Judge Hacon summarized Lenovo's stance as follows:
"Plainly, Lenovo are not prepared now to give an unqualified commitment to take a licence on the terms to be settled by this court following the FRAND trial in January. Lenovo say that they are prepared to commit to a licence settled by a court in the United States, but this is subject to the proviso that there is some determination by the Chinese courts of matters forming part of the licence. Without knowing the form and extent of such determination by Chinese courts which Lenovo would require, whether this could be agreed with InterDigital and/or sanctioned by a court in the United States, I must assume that the commitment is just as qualified."
The question was then one of French law: whether Lenovo as a third-party beneficiary had not acted in good faith and therefore lost its FRAND rights under the ETSI pledge, which must be interpreted in accordance woith French law. Lenovo's "match winner" expert witness in this context was French law professor Philippe Stoffel-Munck, who by the way also spoke at my 2019 Brussels conference.
The English court does not rule out that InterDigital will obtain an injunction (that's why I wrote "without prejudice" further above), and noted that "this is a matter which can only be decided after cross-examination of the experts and full argument" (which this month's FRAND trial is about).
This raises the question of what a German court would have decided in a comparable situation. The way the two jurisdictions deal with FRAND is not 100% comparable because German courts don't hold FRAND trials after which they enter conditional injunctions: they decide based on the parties' conduct whether an injunction is warranted. Effectively, however, it also comes down to "take a (global) license on FRAND terms or you'll be (locally) enjoined."

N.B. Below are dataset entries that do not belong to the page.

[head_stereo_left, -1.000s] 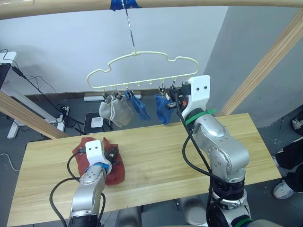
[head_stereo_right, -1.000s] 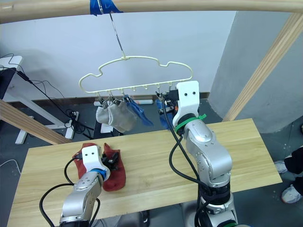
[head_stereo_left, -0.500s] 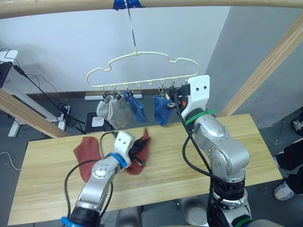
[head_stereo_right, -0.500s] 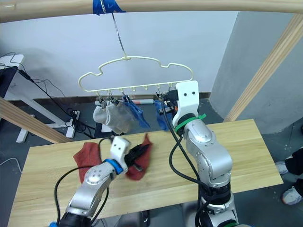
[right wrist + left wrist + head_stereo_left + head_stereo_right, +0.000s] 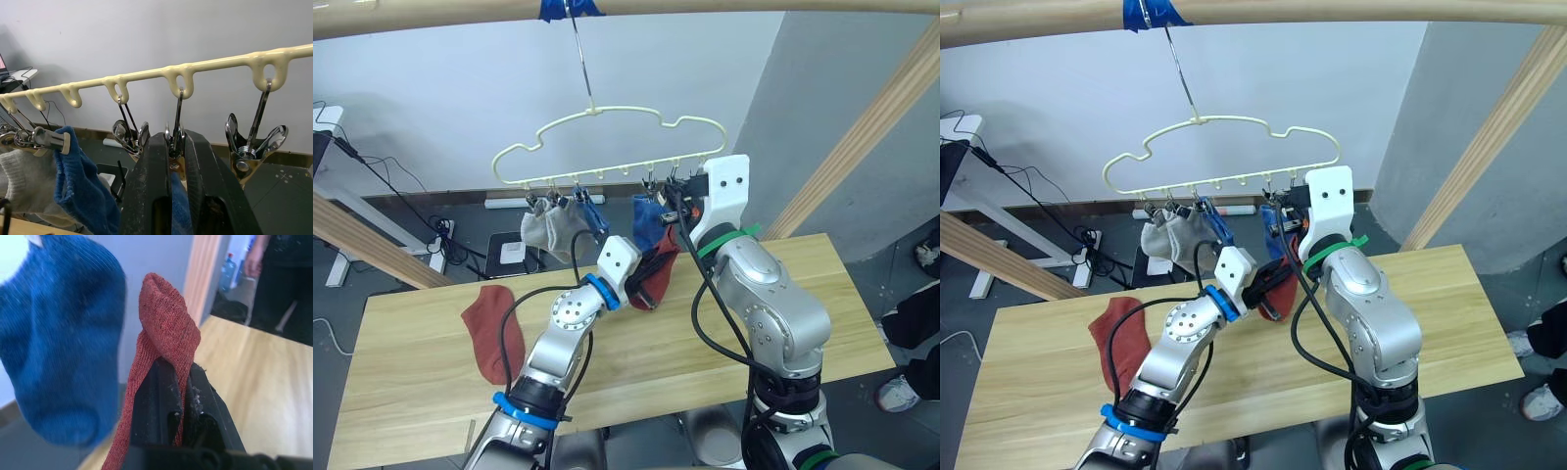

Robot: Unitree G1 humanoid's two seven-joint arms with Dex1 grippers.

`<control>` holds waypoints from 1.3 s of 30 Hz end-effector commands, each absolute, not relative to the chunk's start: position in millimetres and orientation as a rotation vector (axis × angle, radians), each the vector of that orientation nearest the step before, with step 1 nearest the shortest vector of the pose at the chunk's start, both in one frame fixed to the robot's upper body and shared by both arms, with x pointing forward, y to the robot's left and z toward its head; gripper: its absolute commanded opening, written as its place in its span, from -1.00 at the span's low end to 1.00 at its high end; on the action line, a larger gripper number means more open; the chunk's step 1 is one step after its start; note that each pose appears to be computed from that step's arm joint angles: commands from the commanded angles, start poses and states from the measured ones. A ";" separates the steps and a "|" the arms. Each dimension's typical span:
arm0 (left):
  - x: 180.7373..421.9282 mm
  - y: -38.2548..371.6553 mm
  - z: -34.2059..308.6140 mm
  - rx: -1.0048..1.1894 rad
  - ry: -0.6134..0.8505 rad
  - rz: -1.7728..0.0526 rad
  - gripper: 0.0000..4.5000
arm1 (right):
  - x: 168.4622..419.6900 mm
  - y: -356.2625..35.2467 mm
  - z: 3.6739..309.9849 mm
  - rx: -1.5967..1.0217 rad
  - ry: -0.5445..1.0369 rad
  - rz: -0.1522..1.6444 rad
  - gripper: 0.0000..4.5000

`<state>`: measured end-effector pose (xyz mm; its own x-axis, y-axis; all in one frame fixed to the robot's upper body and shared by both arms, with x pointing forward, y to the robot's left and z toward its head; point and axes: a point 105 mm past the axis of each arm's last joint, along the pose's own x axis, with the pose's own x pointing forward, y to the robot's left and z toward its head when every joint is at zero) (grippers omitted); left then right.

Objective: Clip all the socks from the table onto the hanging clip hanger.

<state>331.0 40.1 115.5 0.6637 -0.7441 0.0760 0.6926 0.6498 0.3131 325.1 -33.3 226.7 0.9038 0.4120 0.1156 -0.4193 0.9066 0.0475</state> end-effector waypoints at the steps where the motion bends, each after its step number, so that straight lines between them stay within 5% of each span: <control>1: 337.7 36.0 127.8 0.285 -0.274 -0.781 -1.00 | 317.5 -33.8 245.0 0.081 -0.182 0.437 -0.96; 39: 354.7 35.6 157.6 0.304 -0.404 -0.683 -1.00 | 320.0 -39.5 238.1 0.053 -0.156 0.396 -0.96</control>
<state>353.9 34.7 145.0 0.7081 -0.6732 0.2132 0.5673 0.7221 0.3960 326.6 -39.4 226.0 0.9173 0.3826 0.1101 -0.3873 0.9217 0.0234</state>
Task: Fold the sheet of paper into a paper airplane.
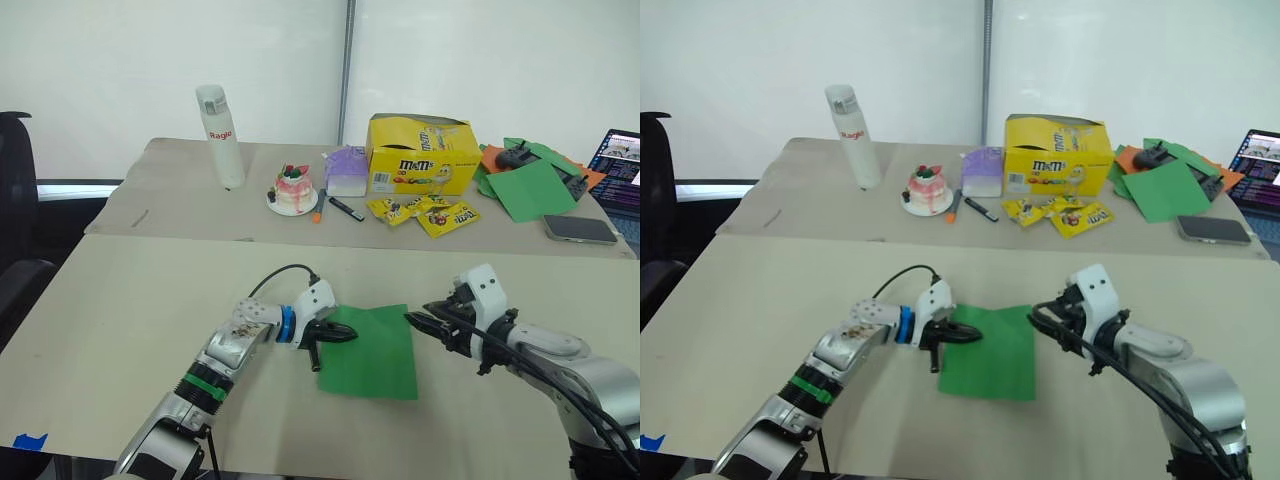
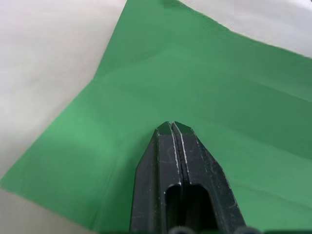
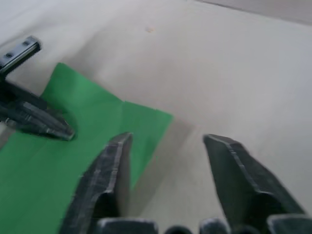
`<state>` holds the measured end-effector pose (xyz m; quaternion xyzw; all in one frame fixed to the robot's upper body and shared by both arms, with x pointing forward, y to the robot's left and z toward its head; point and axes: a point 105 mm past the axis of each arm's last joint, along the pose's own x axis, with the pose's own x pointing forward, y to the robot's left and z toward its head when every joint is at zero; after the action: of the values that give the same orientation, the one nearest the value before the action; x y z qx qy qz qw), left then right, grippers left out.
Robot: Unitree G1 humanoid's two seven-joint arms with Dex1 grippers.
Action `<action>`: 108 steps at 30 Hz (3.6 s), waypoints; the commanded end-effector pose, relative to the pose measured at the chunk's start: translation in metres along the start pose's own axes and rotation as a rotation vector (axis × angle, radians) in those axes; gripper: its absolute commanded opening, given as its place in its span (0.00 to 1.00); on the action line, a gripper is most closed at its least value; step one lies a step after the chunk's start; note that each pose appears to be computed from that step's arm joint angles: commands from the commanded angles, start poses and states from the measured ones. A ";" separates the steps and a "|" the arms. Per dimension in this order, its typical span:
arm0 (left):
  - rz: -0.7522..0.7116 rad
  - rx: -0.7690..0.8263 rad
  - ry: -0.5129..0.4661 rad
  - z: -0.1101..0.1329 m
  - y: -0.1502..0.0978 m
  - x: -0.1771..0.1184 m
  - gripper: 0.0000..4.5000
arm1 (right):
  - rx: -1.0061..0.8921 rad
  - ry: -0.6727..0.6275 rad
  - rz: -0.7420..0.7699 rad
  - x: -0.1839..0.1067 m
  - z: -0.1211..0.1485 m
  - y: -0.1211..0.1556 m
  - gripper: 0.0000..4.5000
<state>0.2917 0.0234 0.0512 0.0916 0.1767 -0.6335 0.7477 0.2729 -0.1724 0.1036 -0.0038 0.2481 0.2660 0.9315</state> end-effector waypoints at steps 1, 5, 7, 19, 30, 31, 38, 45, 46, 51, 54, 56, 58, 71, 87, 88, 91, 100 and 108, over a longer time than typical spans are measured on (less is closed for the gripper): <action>-0.001 -0.011 0.022 -0.007 -0.004 0.003 0.00 | 0.033 -0.028 -0.027 0.000 0.007 -0.003 0.76; -0.002 -0.015 0.032 -0.011 -0.004 0.003 0.00 | 0.144 -0.003 0.020 0.007 -0.005 0.006 0.76; 0.000 -0.014 0.035 -0.012 -0.003 0.002 0.00 | 0.182 0.003 0.050 0.010 -0.008 0.011 0.76; -0.023 -0.006 0.040 -0.003 -0.001 -0.017 0.00 | 0.098 -0.022 0.165 0.018 0.004 0.025 0.05; -0.036 0.033 -0.008 0.019 -0.002 -0.031 0.00 | -0.462 -0.059 0.237 0.026 0.044 0.018 0.00; -0.032 0.033 -0.012 0.019 -0.002 -0.030 0.00 | -0.505 -0.056 0.241 0.027 0.045 0.018 0.00; -0.022 0.033 0.040 0.000 -0.006 -0.026 0.00 | -0.848 -0.015 0.190 0.031 0.028 0.021 0.00; 0.025 0.031 0.009 0.004 -0.001 -0.030 0.00 | -1.030 0.006 0.096 0.032 0.000 0.029 0.00; 0.034 0.034 -0.007 0.007 0.001 -0.031 0.00 | -1.006 -0.001 0.117 0.031 -0.004 0.038 0.00; 0.065 0.075 -0.021 0.023 0.007 -0.028 0.00 | -1.076 0.031 0.141 0.034 -0.021 0.048 0.00; 0.074 0.088 -0.049 0.039 0.010 -0.025 0.00 | -1.104 0.065 0.126 0.036 -0.026 0.043 0.00; 0.088 0.088 -0.062 0.047 0.013 -0.023 0.00 | -1.110 0.073 0.114 0.038 -0.026 0.042 0.00; 0.106 0.075 -0.067 0.054 0.016 -0.022 0.00 | -1.108 0.079 0.107 0.039 -0.027 0.041 0.00; 0.178 0.042 0.020 0.082 0.023 -0.001 0.00 | -1.136 0.102 0.095 0.041 -0.037 0.051 0.00; 0.130 0.033 0.201 0.016 0.009 0.035 0.00 | -1.068 0.107 0.124 0.032 -0.041 0.054 0.14; 0.129 0.028 0.201 0.015 0.009 0.035 0.00 | -1.058 0.112 0.132 0.027 -0.040 0.052 0.20; 0.131 0.014 0.204 0.010 0.011 0.031 0.00 | -1.007 0.107 0.130 0.016 -0.032 0.046 0.42; 0.143 -0.032 0.204 0.004 0.012 0.027 0.00 | -0.662 -0.017 0.113 0.010 0.002 0.032 0.25; 0.142 -0.016 0.198 0.006 0.014 0.027 0.00 | -0.391 -0.062 0.002 0.043 -0.024 0.026 0.00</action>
<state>0.3115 -0.0105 0.0618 0.1512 0.2157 -0.5769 0.7732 0.2782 -0.1279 0.0636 -0.1838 0.1718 0.3278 0.9106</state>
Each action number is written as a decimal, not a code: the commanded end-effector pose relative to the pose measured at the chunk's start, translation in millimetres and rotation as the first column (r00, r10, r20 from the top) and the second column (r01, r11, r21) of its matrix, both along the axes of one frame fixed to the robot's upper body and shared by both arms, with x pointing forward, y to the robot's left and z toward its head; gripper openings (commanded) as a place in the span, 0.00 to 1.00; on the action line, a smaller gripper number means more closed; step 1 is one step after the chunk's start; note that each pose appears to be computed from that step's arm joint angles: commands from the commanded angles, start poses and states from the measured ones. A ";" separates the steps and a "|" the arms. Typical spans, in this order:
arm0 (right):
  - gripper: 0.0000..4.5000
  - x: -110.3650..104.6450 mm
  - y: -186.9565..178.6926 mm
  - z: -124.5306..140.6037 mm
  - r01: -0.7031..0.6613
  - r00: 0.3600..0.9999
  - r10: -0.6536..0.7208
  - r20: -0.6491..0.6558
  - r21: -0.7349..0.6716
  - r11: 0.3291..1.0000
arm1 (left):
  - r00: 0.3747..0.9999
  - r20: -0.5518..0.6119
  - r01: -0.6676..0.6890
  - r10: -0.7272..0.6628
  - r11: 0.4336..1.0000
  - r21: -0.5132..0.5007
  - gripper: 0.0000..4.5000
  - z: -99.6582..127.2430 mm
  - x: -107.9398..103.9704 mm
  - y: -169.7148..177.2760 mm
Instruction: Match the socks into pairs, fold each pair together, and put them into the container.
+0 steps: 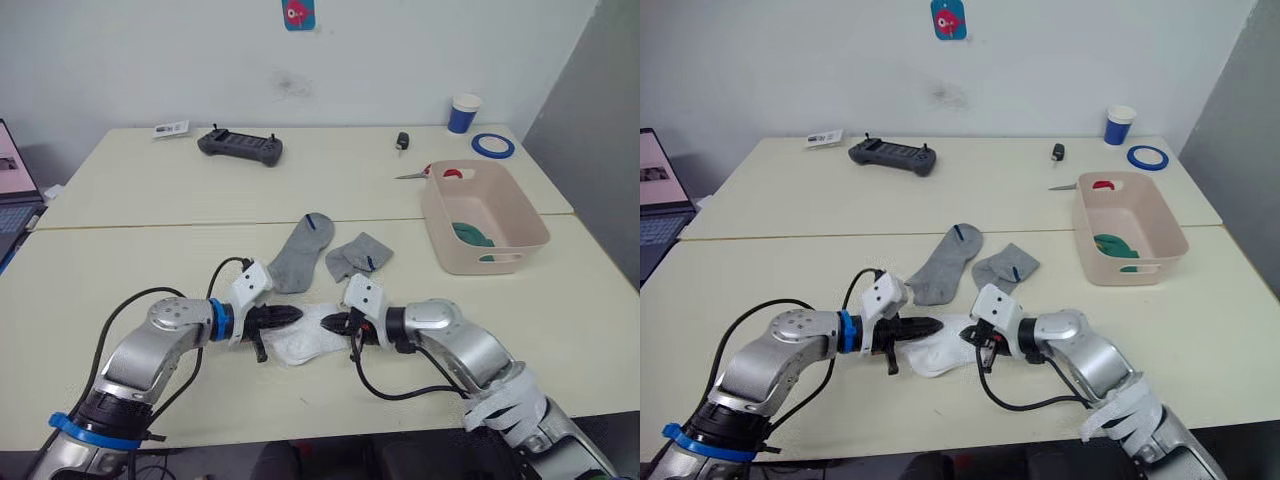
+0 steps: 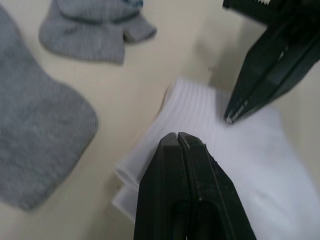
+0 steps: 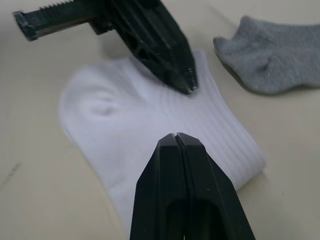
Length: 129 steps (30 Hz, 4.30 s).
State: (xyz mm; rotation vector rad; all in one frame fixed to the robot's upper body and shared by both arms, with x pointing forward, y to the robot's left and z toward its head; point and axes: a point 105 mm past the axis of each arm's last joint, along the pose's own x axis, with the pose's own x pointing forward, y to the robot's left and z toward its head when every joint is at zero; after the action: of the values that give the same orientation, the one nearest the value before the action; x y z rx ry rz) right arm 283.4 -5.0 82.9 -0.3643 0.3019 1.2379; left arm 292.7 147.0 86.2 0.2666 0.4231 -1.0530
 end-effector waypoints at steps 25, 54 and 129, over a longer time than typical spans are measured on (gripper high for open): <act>0.38 -13.1 -43.7 23.0 0.207 0.950 -0.184 -0.254 0.067 0.976 | 0.998 -0.026 0.065 -0.064 0.997 0.030 0.00 -11.0 -18.2 16.4; 0.85 -5.8 43.0 8.2 0.268 0.723 -0.159 -0.672 0.061 0.961 | 0.998 -0.064 0.000 0.006 0.996 0.085 0.00 -31.5 -40.6 43.8; 0.52 123.6 -235.8 137.8 0.234 0.842 0.238 0.485 -0.724 0.648 | 0.893 0.358 0.368 -0.275 0.902 -0.226 1.00 138.2 -27.5 -85.2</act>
State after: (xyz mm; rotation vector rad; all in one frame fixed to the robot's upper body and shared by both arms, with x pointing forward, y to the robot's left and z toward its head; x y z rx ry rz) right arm 409.4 -239.8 197.8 -1.4568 0.3567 0.8975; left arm 266.8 64.4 214.3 0.2213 -0.0201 -1.3515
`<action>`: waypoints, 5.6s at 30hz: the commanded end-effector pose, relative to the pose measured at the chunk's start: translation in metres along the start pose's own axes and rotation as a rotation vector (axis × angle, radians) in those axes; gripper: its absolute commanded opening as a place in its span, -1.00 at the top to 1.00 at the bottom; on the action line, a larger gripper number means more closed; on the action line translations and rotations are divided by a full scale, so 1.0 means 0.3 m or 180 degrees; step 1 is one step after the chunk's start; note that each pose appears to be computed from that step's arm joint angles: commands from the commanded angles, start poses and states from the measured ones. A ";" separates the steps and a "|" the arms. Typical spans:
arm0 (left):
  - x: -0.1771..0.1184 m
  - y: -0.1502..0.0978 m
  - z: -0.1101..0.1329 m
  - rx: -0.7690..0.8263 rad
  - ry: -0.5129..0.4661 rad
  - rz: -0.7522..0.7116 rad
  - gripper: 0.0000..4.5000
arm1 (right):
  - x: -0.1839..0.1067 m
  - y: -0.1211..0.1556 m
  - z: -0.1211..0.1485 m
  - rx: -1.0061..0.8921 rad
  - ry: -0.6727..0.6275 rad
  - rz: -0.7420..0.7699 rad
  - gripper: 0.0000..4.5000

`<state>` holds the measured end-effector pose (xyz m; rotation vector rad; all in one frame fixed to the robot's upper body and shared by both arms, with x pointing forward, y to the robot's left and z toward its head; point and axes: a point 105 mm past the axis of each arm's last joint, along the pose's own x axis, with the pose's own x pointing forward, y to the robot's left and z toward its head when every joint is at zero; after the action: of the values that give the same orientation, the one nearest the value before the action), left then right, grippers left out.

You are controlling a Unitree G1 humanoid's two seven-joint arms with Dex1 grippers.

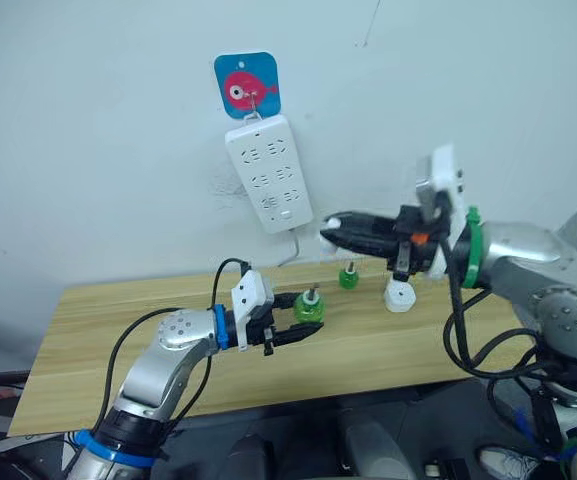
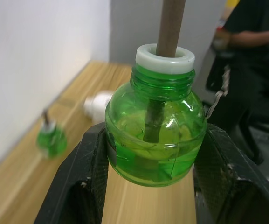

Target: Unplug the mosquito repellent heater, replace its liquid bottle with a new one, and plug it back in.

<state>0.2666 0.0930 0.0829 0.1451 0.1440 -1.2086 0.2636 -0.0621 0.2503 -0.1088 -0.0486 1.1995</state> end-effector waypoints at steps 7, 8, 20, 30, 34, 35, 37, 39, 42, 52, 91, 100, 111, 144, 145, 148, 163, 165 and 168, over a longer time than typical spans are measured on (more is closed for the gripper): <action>-0.133 -0.013 -0.089 -0.0081 0.0406 0.0290 0.01 | 0.026 -0.155 -0.418 -0.0204 0.0397 -0.1343 0.85; -0.142 -0.020 -0.092 -0.0100 0.0424 0.0301 0.01 | 0.039 -0.156 -0.459 -0.0190 0.0407 -0.1393 0.85; -0.209 -0.071 -0.066 -0.0175 0.0535 0.0377 0.01 | 0.116 -0.263 -0.738 -0.0038 0.0710 -0.1941 0.85; -0.223 -0.073 -0.043 -0.0160 0.0569 0.0390 0.01 | 0.112 -0.281 -0.814 0.0230 0.0709 -0.2088 0.30; -0.218 -0.065 -0.041 -0.0152 0.0567 0.0384 0.01 | 0.106 -0.277 -0.765 0.0229 0.0466 -0.2090 -0.36; -0.215 -0.060 -0.043 -0.0149 0.0563 0.0386 0.01 | 0.099 -0.277 -0.744 0.0193 0.0403 -0.2089 -0.51; -0.203 -0.045 -0.034 -0.0120 0.0507 0.0373 0.01 | 0.081 -0.244 -0.654 0.0126 0.0197 -0.1842 -0.83; -0.185 -0.034 -0.020 -0.0084 0.0430 0.0319 0.01 | 0.060 -0.171 -0.564 0.0018 0.0137 -0.1386 -0.85; -0.149 -0.029 0.008 0.0011 0.0306 0.0137 0.01 | 0.018 -0.047 -0.447 0.0025 0.0244 -0.0612 -0.85; -0.011 -0.034 0.134 0.0251 -0.0163 -0.0442 0.01 | 0.027 0.126 -0.244 0.0232 0.0476 0.0549 -0.85; 0.025 -0.007 0.259 -0.1115 -0.0848 -0.0248 -1.00 | -0.083 -0.017 -0.171 0.1613 -0.0666 -0.0740 0.63; 0.036 -0.025 0.379 -0.2245 -0.1253 -0.0688 -1.00 | -0.085 0.010 -0.142 0.2684 -0.1318 -0.0925 0.63; 0.065 -0.027 0.423 -0.2585 -0.1473 -0.0745 -1.00 | -0.055 0.041 -0.099 0.2973 -0.1428 -0.0768 0.63; 0.058 -0.017 0.435 -0.2874 -0.1717 -0.0837 -0.09 | -0.028 0.064 -0.067 0.3237 -0.1570 -0.0590 0.63; 0.061 -0.018 0.435 -0.2831 -0.1689 -0.0817 -0.24 | -0.028 0.064 -0.067 0.3238 -0.1570 -0.0594 0.63; 0.066 -0.016 0.437 -0.2763 -0.1671 -0.0737 -0.66 | -0.029 0.063 -0.068 0.3243 -0.1573 -0.0604 0.63; 0.047 -0.047 0.453 -0.2908 -0.1736 -0.1038 -0.51 | -0.025 0.063 -0.064 0.3255 -0.1584 -0.0579 0.63; 0.045 -0.047 0.454 -0.2928 -0.1760 -0.1056 -0.24 | -0.023 0.067 -0.064 0.3259 -0.1574 -0.0562 0.63; 0.044 -0.047 0.454 -0.2931 -0.1771 -0.1060 -0.03 | -0.023 0.071 -0.065 0.3274 -0.1560 -0.0542 0.63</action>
<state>0.2687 0.0510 0.2040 -1.0377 0.2604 -1.3102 0.2513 -0.0637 0.2190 1.0806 0.1612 0.8920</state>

Looking at paragraph 59 of the UK ruling, Lenovo would probably have been considered an unwilling licensee in Munich:
"I was informed that on the working day before the application Lenovo brought proceedings in China to settle a global licence, but from the year 2024." (emphases added)
In InterDigital v. Xiaomi (anti-antisuit injunction), the Munich court explained that if you try to interfere with the enforcement of German patents (obviously including the German parts of European patents) through such actions in other jurisdictions, you're at risk of being deemed an unwilling licensee--and, as a result, may be enjoined once you lose an infringement action, without the court even spending much time looking at the patentee's licensing offer. All of that on top of being slapped with an anti-antisuit injunction, of course. So under the same circumstances, it would already be game over for Lenovo in Munich (probably also Mannheim, and even Dusseldorf).
I'm not going to attend the London trial (I haven't been there in many years), but with InterDigital being a major SEP holder and reasonably active SEP enforcer, there will be a strong interest in those proceedings on the part of people who are based there. I can't promise that I'll be able to comment on that FRAND trial, but I might depending on what exactly happens there, and how I manage to find out.